In her view, the police "lied to the media to formulate their theories of what happened, they publicly manipulated evidence to the media, and were dishonest and dishonorable and unethical. The case could never have gone to a successful trial regardless of who was charged because of their incredibly wrong behavior and the way they were making up stories about evidence that didn't exist."
DNA from the crime has been tested at least three times over the years: twice in 1997, by the Colorado Bureau of Investigation and Maryland-based Cellmark Diagnostics, respectively, and once in 2008, when "touch DNA" technology was utilized. The latter turned up evidence of an unidentified male that prompted then-Boulder District Attorney Mary Lacy to write the Ramseys a letter exonerating them.
In the twelve years-plus since, an approach known as genetic genealogy has been developed and deployed with great success. In 2018, for instance, it was used to ID the so-called Golden State Killer — and Woodward thinks it could be the key to finally collaring the person who killed JonBenét.
The Boulder Police Department won't comment on Woodward's DNA-related accusations. "Because this is an ongoing and open investigation, we are unable to answer any specific questions so as not to compromise the integrity of this investigation," says BPD spokesperson Dionne Waugh. But Woodward's sources tell her the reason given for not using genetic genealogy is that doing so would use up the rest of the DNA, thereby closing off any future testing.
"What they're saying sounds legitimate," she notes. "But because you have the same investigators in charge of the case 25 years later, which defies any sense of neutrality or fairness, can we trust their decision on not testing the DNA now?"
The Boulder District Attorney's Office has been involved in the case from the beginning, and sent it to a grand jury that did not result in any indictments. "According to the Colorado Bureau of Investigation, Colorado has over 1,500 unsolved homicides," says DA spokesperson Shannon Carbone. "Every cold-case homicide and missing-person case represents a tragic and unexplained loss.

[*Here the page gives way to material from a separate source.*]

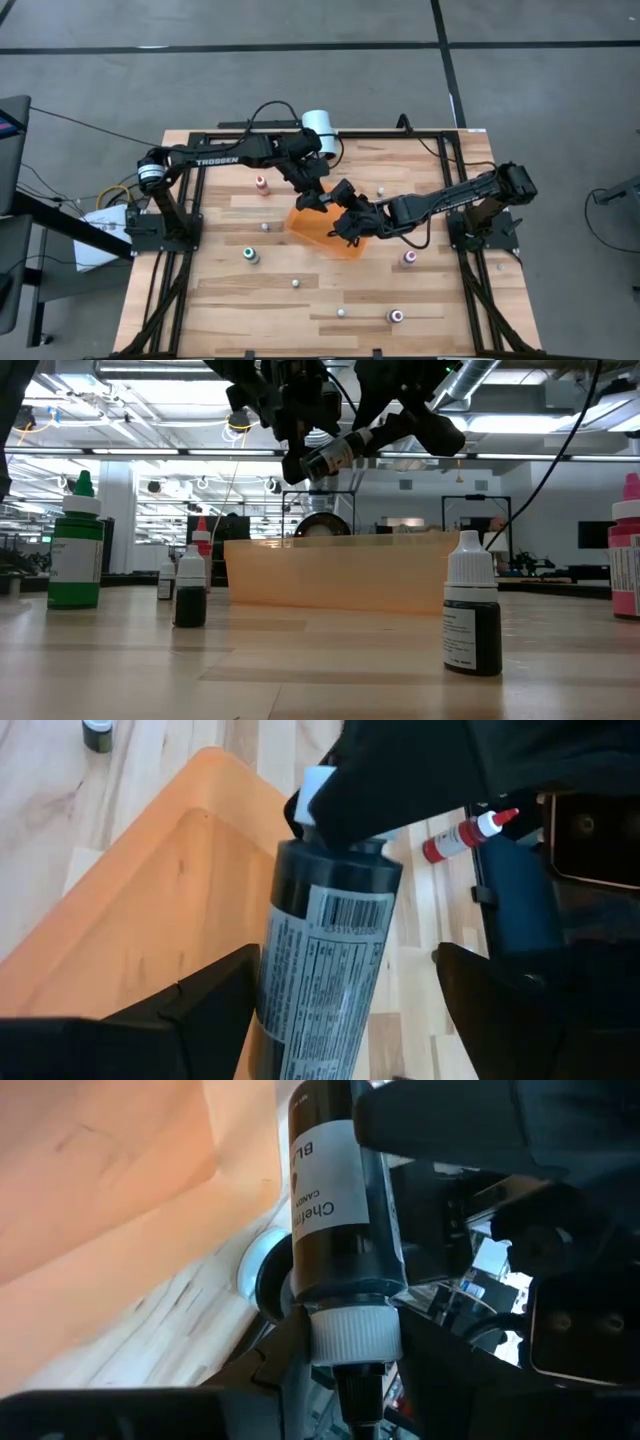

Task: Pick & Place food coloring
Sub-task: Put the large black food coloring bottle into the bin

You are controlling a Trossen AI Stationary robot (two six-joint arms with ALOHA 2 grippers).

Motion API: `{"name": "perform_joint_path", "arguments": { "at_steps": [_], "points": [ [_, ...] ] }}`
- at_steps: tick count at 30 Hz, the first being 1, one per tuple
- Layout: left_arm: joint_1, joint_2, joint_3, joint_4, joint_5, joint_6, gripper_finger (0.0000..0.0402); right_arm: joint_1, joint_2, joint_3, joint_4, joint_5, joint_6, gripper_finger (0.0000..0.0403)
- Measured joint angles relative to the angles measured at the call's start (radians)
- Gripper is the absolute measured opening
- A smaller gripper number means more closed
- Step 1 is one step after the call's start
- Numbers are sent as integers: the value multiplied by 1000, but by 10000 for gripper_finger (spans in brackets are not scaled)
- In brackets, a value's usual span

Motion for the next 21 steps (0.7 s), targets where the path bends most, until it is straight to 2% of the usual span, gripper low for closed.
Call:
{"name": "perform_joint_path", "arguments": {
  "at_steps": [8, 21],
  "points": [
    [32, 0, 75, -109, -155, 10, 295, -3, 0, 0, 6, 3, -2, 127],
    [31, 0, 73, -99, -136, 62, 295, -2, 0, 0, 30, -14, -48, 127]
  ]
}}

The victims deserve justice. Their families deserve answers and some form of closure. That’s why our office serves on the Colorado Cold Case Review Team and recently assisted in the successful prosecution of the murderer of Dylan Redwine, which culminated in a trial this past July."
Carbone adds: "The 1996 murder of six-year-old JonBenét Ramsey is one of the cases on the list maintained by the Colorado Bureau of Investigation. Her death sparked prolonged interest that persists to this day. Significant time and resources have been expended trying to determine who killed her, but the case remains unsolved. The Boulder Police Department continues to actively work the investigation. If the perpetrator is identified and arrested, our office would be responsible for the prosecution of the case."
This explanation isn't good enough for Woodward. "I believe deeply that someone new needs to investigate this case," she says, "and that can only happen if the Boulder DA, the Colorado attorney general or the Colorado governor get involved and make that happen. And they need to. ... JonBenét is someone who would have made a difference in our world, and we can't be satisfied with just going along on a case that's going nowhere. We're better than that."